→ **Your goal**
Reprint all records below exactly. No images.

____ Records for processing

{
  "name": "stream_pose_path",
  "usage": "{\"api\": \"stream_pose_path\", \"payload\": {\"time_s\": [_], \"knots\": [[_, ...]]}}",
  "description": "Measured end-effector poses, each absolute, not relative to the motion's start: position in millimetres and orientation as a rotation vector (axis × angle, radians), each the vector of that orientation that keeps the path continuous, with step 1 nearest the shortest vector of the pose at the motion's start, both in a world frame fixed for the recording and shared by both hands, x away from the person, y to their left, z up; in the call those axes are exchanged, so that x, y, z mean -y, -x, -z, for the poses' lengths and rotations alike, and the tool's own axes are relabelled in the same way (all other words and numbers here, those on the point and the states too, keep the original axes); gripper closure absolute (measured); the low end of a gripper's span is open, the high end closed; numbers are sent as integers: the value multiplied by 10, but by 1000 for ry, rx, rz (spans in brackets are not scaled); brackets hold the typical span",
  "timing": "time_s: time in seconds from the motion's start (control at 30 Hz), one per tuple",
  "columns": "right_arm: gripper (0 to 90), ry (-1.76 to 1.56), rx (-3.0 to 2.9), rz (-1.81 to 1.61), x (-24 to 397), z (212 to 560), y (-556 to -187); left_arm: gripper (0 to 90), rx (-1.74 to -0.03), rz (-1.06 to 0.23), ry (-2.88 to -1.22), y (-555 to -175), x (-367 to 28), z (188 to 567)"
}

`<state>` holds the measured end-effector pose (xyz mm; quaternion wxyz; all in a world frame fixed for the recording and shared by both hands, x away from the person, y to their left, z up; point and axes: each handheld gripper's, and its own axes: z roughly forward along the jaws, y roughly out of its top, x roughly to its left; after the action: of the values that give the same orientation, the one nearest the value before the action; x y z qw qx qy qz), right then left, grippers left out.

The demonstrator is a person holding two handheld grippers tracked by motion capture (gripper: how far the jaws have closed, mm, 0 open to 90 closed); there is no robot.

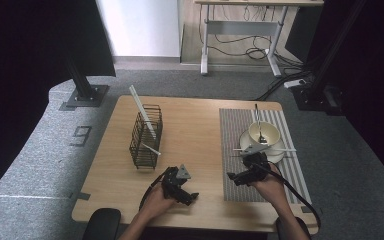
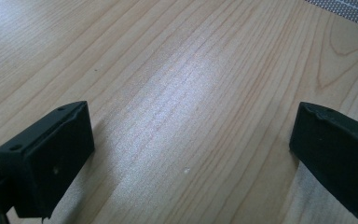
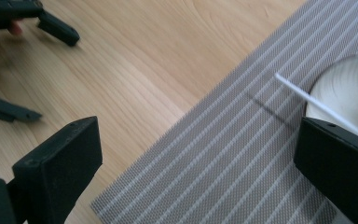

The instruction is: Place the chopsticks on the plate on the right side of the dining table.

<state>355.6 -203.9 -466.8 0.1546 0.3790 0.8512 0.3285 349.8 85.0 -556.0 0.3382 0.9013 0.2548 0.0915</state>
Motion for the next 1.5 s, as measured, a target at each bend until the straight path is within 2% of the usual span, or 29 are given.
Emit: {"api": "stream_pose_path", "payload": {"time_s": [0.47, 1.1, 1.5], "knots": [[0, -991, -2498, -1047, 1758, 4486, -3695, 0, -674, -240, -2351, -3463, -873, 5555], [0, -771, -2555, -1129, 1139, 4138, -3859, 0, -670, -237, -2351, -3442, -893, 5555], [0, -689, -2595, -1118, 701, 4074, -3968, 0, -672, -235, -2350, -3440, -892, 5556]]}}
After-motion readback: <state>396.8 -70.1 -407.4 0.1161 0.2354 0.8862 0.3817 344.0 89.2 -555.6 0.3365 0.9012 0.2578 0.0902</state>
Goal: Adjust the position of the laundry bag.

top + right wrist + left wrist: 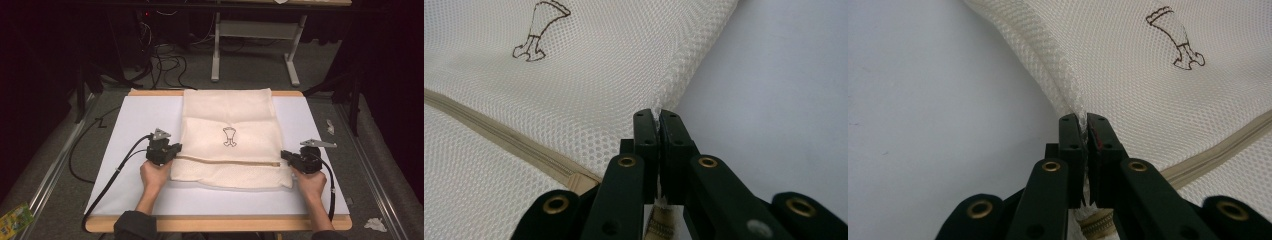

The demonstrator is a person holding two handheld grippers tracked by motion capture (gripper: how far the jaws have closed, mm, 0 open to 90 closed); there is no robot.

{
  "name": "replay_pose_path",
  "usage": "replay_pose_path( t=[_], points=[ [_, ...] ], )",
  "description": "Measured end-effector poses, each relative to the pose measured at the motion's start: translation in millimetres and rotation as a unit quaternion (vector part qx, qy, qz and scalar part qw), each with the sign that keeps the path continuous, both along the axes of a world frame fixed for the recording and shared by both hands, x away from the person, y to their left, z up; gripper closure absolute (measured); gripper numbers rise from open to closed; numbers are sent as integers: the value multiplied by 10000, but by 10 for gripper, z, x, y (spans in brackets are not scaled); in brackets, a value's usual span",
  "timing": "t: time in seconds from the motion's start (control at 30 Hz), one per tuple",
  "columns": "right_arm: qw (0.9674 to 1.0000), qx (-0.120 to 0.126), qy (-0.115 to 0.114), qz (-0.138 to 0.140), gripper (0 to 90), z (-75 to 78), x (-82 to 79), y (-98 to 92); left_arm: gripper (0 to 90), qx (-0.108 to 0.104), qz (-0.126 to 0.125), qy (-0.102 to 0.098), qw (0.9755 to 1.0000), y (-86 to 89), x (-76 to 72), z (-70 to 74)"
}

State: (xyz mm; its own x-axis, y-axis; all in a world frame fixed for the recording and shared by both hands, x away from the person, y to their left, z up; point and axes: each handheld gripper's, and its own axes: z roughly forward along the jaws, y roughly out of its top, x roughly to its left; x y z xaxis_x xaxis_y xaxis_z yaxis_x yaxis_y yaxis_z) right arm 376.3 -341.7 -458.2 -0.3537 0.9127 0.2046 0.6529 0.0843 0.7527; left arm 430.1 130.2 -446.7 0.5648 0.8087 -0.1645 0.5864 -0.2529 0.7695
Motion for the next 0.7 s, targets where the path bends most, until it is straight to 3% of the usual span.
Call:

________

→ **Exercise response**
{
  "name": "stream_pose_path",
  "usage": "{\"api\": \"stream_pose_path\", \"payload\": {\"time_s\": [_], \"knots\": [[_, ...]]}}",
  "description": "Measured end-effector poses, each absolute, not relative to the motion's start: position in millimetres and orientation as a rotation vector (axis × angle, radians), each the vector of that orientation that keeps the path continuous, with step 1 nearest the shortest vector of the pose at the motion's start, both in a world frame fixed for the recording and shared by both hands, x away from the person, y to their left, z up; in the call those axes are exchanged, so that x, y, z mean -y, -x, -z, for the poses' lengths and rotations alike, and the tool's own axes are relabelled in the same way (all other words and numbers here, those on the point and the states too, keep the original axes); gripper closure absolute (measured); the low end of a gripper's span is open, the high end closed; numbers are sent as integers: the value multiplied by 10, but by 1000 for ry, rx, rz (spans in brackets are not scaled); brackets hold the typical span",
  "timing": "time_s: time in seconds from the motion's start (control at 30 Hz), one per tuple",
  "columns": "right_arm: gripper (0 to 90), ry (-1.76 to 1.56), rx (-3.0 to 2.9), rz (-1.81 to 1.61), x (-24 to 397), z (212 to 560), y (-556 to -187); left_arm: gripper (0 to 90), rx (-1.74 to -0.03), rz (-1.06 to 0.23), ry (-2.88 to -1.22), y (-555 to -175), x (-367 to 28), z (188 to 567)"
}

`<state>` holds the measured end-effector pose (xyz mm; quaternion wxyz; all in a world frame fixed for the recording and shared by both hands, x away from the person, y to their left, z up; point and axes: each handheld gripper's, and its own axes: z roughly forward along the jaws, y roughly out of its top, x roughly to its left; after the action: of the values that give the same orientation, the one nearest the value before the action; x y z qw qx qy qz), right then left, grippers left out.

The demonstrator is a person holding two handheld grippers tracked by motion capture (gripper: how far the jaws have closed, mm, 0 open to 90 closed); there is no robot.


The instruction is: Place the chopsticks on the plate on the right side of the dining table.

<state>355.6 -203.9 -466.8 0.1546 0.3790 0.8512 0.3285 349.8 85.0 -556.0 0.3382 0.9013 0.2548 0.0915</state>
Motion for the next 1.5 s, as measured, a target at each bend until the straight path is within 2% of the usual span, or 29 are given.
Emit: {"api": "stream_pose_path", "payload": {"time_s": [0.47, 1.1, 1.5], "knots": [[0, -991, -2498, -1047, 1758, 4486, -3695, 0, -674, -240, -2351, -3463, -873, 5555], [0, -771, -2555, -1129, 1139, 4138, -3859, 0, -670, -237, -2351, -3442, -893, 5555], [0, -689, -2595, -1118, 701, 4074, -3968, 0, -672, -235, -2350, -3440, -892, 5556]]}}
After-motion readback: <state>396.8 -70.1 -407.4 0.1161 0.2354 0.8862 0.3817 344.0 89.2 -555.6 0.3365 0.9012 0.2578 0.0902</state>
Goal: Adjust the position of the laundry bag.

top + right wrist + left wrist: 

The demonstrator is a person holding two handheld grippers tracked by motion capture (gripper: how far the jaws have closed, mm, 0 open to 90 closed); there is no robot.

{
  "name": "replay_pose_path",
  "usage": "replay_pose_path( t=[_], points=[ [_, ...] ], )",
  "description": "Measured end-effector poses, each relative to the pose measured at the motion's start: translation in millimetres and rotation as a unit quaternion (vector part qx, qy, qz and scalar part qw), each with the sign that keeps the path continuous, both along the axes of a world frame fixed for the recording and shared by both hands, x away from the person, y to their left, z up; gripper closure absolute (measured); gripper numbers rise from open to closed; numbers are sent as integers: the value multiplied by 10000, but by 10 for gripper, z, x, y (spans in brackets are not scaled); in brackets, a value's usual span",
  "timing": "t: time in seconds from the motion's start (control at 30 Hz), one per tuple",
  "columns": "right_arm: qw (0.9674 to 1.0000), qx (-0.120 to 0.126), qy (-0.115 to 0.114), qz (-0.138 to 0.140), gripper (0 to 90), z (-75 to 78), x (-82 to 79), y (-98 to 92); left_arm: gripper (0 to 90), qx (-0.108 to 0.104), qz (-0.126 to 0.125), qy (-0.102 to 0.098), qw (0.9755 to 1.0000), y (-86 to 89), x (-76 to 72), z (-70 to 74)"
}

State: (xyz mm; its own x-axis, y-axis; all in a world frame fixed for the recording and shared by both hands, x away from the person, y to their left, z up; point and axes: each handheld gripper's, and its own axes: z roughly forward along the jaws, y roughly out of its top, x roughly to its left; x y z xaxis_x xaxis_y xaxis_z yaxis_x yaxis_y yaxis_z) right arm 376.3 -341.7 -458.2 -0.3537 0.9127 0.2046 0.6529 0.0843 0.7527; left arm 430.1 130.2 -446.7 0.5648 0.8087 -0.1645 0.5864 -0.2529 0.7695
Motion for the next 0.7 s, targets where the path bends most, until it is straight to 3% of the usual span.
Call:

The output is complete as shown.